» Task requirements: Your copy of the data should match it exactly, leaving out only the pictures.

» Recorded data:
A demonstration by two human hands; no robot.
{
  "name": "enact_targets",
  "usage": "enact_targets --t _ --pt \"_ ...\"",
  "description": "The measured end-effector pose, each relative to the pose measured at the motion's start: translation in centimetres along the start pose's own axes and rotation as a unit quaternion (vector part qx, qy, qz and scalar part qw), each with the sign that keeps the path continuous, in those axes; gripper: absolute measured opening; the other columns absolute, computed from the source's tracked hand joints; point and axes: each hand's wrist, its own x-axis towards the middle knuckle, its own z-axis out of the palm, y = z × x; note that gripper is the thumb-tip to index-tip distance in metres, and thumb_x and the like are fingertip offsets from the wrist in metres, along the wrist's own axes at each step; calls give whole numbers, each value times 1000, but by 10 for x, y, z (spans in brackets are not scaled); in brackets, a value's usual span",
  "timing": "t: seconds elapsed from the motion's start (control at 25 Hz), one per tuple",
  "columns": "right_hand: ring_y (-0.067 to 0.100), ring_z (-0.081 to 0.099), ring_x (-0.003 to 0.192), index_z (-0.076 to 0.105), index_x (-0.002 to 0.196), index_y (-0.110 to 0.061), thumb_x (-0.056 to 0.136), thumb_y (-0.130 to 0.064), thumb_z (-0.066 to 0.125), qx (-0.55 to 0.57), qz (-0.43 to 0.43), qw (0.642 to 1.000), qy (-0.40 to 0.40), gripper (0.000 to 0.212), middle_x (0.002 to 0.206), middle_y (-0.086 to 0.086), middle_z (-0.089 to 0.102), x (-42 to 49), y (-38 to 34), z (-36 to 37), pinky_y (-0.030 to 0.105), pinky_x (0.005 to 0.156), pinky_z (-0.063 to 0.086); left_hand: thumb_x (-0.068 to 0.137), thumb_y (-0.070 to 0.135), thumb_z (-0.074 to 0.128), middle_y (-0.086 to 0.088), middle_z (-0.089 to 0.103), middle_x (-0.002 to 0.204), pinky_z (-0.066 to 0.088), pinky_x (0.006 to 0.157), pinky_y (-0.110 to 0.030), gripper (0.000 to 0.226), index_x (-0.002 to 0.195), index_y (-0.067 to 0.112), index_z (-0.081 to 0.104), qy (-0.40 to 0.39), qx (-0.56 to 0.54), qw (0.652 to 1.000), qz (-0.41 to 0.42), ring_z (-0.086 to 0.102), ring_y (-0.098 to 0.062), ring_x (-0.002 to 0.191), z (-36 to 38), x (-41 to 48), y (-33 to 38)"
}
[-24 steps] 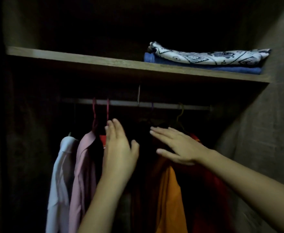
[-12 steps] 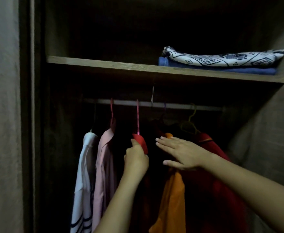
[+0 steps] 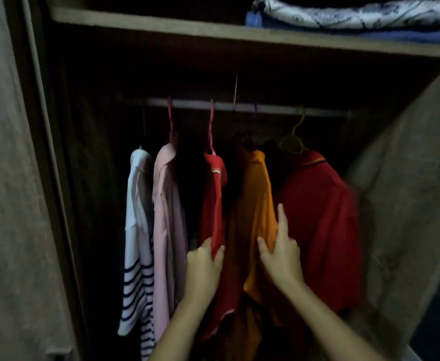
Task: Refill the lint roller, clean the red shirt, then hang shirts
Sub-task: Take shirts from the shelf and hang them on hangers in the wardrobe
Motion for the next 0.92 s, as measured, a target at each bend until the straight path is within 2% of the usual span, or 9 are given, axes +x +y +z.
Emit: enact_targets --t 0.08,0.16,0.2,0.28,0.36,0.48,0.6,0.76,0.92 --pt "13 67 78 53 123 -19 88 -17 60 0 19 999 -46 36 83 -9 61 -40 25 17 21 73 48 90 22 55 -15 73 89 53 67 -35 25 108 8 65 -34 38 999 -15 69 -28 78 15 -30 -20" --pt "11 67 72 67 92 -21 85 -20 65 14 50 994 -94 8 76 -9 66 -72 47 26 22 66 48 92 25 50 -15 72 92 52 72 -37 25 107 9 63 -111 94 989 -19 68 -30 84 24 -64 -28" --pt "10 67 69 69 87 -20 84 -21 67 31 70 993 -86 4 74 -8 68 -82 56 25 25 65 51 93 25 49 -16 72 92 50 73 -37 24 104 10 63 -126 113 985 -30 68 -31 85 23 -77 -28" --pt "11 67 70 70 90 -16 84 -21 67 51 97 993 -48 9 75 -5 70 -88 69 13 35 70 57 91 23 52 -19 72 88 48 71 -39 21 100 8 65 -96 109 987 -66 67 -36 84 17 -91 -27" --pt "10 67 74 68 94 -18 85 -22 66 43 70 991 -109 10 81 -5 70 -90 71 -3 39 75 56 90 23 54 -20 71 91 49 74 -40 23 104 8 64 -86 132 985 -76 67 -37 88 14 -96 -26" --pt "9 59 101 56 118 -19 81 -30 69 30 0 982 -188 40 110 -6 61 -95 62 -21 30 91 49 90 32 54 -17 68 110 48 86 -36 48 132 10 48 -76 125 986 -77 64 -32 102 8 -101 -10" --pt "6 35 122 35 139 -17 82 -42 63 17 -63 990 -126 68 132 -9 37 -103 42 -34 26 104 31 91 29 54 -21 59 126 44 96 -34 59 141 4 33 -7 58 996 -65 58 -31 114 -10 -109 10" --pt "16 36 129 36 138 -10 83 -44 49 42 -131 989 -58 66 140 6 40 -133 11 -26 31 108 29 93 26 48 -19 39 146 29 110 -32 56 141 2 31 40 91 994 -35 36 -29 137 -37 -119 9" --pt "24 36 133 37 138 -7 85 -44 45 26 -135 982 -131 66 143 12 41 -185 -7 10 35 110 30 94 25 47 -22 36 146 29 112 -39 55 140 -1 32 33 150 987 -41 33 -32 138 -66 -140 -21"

» Worked solution:
A demonstration by two human hands; no robot.
{
  "name": "enact_targets",
  "usage": "enact_targets --t _ --pt \"_ ...\"",
  "description": "The measured end-effector pose, each relative to the pose measured at the motion's start: translation in centimetres along the start pose's own axes and rotation as a unit quaternion (vector part qx, qy, qz and scalar part qw), each with the sign that keeps the path continuous, in those axes; gripper: absolute measured opening; the other columns absolute, computed from the source's tracked hand joints; point and axes: each hand's wrist, its own x-axis towards the middle knuckle, its own z-axis out of the palm, y = z × x; note that gripper is the thumb-tip to index-tip distance in metres, and thumb_x and the like are fingertip offsets from the wrist in metres, along the wrist's own axes at each step; calls give whole numbers, each value times 1000, but by 10 for x, y, z (spans in brackets are not scaled); in brackets, a value's usual span",
  "timing": "t: seconds elapsed from the motion's start (control at 25 Hz), one per tuple",
  "columns": "right_hand: ring_y (-0.067 to 0.100), ring_z (-0.081 to 0.099), ring_x (-0.003 to 0.192), index_z (-0.076 to 0.105), index_x (-0.002 to 0.196), index_y (-0.110 to 0.061), thumb_x (-0.056 to 0.136), thumb_y (-0.130 to 0.064), thumb_z (-0.066 to 0.125), qx (-0.55 to 0.57), qz (-0.43 to 0.43), qw (0.642 to 1.000), qy (-0.40 to 0.40), gripper (0.000 to 0.212), middle_x (0.002 to 0.206), middle_y (-0.086 to 0.086), middle_z (-0.089 to 0.102), x (-42 to 49), y (-38 to 34), z (-36 to 37), pinky_y (-0.030 to 0.105), pinky_x (0.005 to 0.156), pinky_z (-0.063 to 0.086); left_hand: thumb_x (-0.068 to 0.137), thumb_y (-0.070 to 0.135), thumb_z (-0.074 to 0.128), middle_y (-0.086 to 0.088), middle_z (-0.089 to 0.103), middle_x (-0.002 to 0.204), pinky_z (-0.066 to 0.088), pinky_x (0.006 to 0.157), pinky_y (-0.110 to 0.030), gripper (0.000 to 0.226), index_x (-0.002 to 0.195), index_y (-0.067 to 0.112), index_z (-0.081 to 0.104), qy (-0.40 to 0.39), qx (-0.56 to 0.54), qw (0.652 to 1.000), qz (-0.41 to 0.42), ring_z (-0.086 to 0.102), ring_y (-0.098 to 0.062), ring_x (-0.002 to 0.191), z (-36 to 38), x (-41 to 48), y (-33 to 38)"
}
[-24 steps] 
[-12 steps] 
[+0 steps] 
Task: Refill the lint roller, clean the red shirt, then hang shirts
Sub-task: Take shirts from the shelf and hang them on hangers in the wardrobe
Motion for the next 0.92 s, as measured, a target at each bend until the straight path is within 2% of the usual span, or 9 are given, axes +x +y +z.
Emit: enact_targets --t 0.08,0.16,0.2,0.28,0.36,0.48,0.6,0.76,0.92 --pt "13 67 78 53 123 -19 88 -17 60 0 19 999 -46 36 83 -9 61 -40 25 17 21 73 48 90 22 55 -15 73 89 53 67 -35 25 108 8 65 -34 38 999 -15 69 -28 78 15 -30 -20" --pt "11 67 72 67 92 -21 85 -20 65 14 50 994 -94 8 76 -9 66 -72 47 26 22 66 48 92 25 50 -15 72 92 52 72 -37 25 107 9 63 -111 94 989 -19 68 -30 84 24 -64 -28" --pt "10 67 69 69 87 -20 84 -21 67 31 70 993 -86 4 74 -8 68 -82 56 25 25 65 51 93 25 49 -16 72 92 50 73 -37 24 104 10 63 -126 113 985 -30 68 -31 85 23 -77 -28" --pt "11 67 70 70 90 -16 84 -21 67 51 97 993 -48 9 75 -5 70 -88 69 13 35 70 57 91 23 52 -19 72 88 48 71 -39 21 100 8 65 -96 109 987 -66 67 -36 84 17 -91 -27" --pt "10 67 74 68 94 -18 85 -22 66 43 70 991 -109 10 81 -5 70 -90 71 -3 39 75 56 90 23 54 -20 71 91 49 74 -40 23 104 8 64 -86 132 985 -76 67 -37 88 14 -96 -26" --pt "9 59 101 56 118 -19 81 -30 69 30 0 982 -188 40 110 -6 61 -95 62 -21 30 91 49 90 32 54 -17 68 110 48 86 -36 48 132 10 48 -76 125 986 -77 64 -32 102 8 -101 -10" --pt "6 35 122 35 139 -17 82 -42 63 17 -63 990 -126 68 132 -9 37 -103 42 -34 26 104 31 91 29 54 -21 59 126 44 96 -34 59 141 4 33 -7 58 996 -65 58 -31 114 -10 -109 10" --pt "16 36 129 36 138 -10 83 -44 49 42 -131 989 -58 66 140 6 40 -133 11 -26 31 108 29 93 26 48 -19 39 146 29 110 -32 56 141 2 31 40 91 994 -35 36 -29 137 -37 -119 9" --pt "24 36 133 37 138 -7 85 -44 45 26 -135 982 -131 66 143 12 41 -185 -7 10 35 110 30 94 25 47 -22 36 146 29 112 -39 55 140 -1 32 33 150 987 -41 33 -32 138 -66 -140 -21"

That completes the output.